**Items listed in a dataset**
--- --- ---
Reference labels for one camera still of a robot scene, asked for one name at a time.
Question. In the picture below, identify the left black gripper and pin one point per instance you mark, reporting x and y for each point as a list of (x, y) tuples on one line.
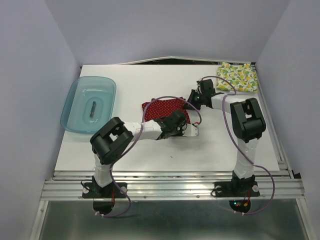
[(180, 134)]

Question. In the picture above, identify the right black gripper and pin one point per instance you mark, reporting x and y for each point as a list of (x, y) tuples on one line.
[(187, 106)]

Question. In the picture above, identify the red polka dot skirt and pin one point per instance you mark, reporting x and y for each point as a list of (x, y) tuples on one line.
[(164, 108)]

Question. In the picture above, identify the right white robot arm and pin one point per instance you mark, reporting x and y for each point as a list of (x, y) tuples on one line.
[(248, 125)]

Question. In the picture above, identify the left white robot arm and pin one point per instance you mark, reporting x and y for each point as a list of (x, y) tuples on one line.
[(111, 142)]

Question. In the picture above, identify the lemon print folded skirt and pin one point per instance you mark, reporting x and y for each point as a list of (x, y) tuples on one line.
[(242, 77)]

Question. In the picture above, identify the small dark object in bin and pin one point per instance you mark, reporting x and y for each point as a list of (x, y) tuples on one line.
[(92, 110)]

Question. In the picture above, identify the teal plastic bin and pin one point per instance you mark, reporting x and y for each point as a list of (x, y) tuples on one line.
[(75, 117)]

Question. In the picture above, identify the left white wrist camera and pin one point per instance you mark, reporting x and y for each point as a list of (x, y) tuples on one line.
[(191, 131)]

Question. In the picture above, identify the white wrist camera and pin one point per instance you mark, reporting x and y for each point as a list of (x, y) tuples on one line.
[(191, 131), (199, 87)]

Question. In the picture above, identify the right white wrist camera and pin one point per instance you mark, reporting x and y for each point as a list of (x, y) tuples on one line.
[(199, 87)]

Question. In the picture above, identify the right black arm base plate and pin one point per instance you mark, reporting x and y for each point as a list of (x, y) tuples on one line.
[(226, 189)]

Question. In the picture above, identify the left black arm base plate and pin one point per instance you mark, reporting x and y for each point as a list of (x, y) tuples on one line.
[(105, 191)]

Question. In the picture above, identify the aluminium rail frame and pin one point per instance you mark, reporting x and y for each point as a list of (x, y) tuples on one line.
[(177, 200)]
--- --- ---
**ABOUT THIS TASK**
Leave out the pictures and output the rest of the records exactly.

**TASK SOLUTION**
Reference labels for one camera still of a robot scene, asked for one name at a time.
Question. In the picture below, identify the left black gripper and pin one point per instance you mark, reporting x and y for each point as a list of (x, y) tuples on one line.
[(180, 134)]

Question. In the picture above, identify the right black gripper and pin one point per instance you mark, reporting x and y for each point as a list of (x, y) tuples on one line.
[(187, 106)]

Question. In the picture above, identify the red polka dot skirt and pin one point per instance you mark, reporting x and y for each point as a list of (x, y) tuples on one line.
[(164, 108)]

Question. In the picture above, identify the right white robot arm and pin one point per instance you mark, reporting x and y for each point as a list of (x, y) tuples on one line.
[(248, 125)]

Question. In the picture above, identify the left white robot arm and pin one point per instance you mark, reporting x and y for each point as a list of (x, y) tuples on one line.
[(111, 142)]

Question. In the picture above, identify the lemon print folded skirt and pin one point per instance you mark, reporting x and y for each point as a list of (x, y) tuples on one line.
[(242, 77)]

Question. In the picture above, identify the small dark object in bin and pin one point per instance you mark, reporting x and y for each point as a list of (x, y) tuples on one line.
[(92, 110)]

Question. In the picture above, identify the teal plastic bin and pin one point per instance you mark, reporting x and y for each point as a list of (x, y) tuples on one line.
[(75, 117)]

Question. In the picture above, identify the left white wrist camera and pin one point per instance you mark, reporting x and y for each point as a list of (x, y) tuples on one line.
[(191, 131)]

Question. In the picture above, identify the white wrist camera and pin one point per instance you mark, reporting x and y for each point as a list of (x, y) tuples on one line.
[(191, 131), (199, 87)]

Question. In the picture above, identify the right white wrist camera and pin one point per instance you mark, reporting x and y for each point as a list of (x, y) tuples on one line.
[(199, 87)]

Question. In the picture above, identify the right black arm base plate and pin one point per instance you mark, reporting x and y for each point as a list of (x, y) tuples on one line.
[(226, 189)]

Question. In the picture above, identify the left black arm base plate and pin one point per instance you mark, reporting x and y for each point as a list of (x, y) tuples on one line.
[(105, 191)]

Question. In the picture above, identify the aluminium rail frame and pin one point per instance you mark, reporting x and y for each point as a list of (x, y) tuples on one line.
[(177, 200)]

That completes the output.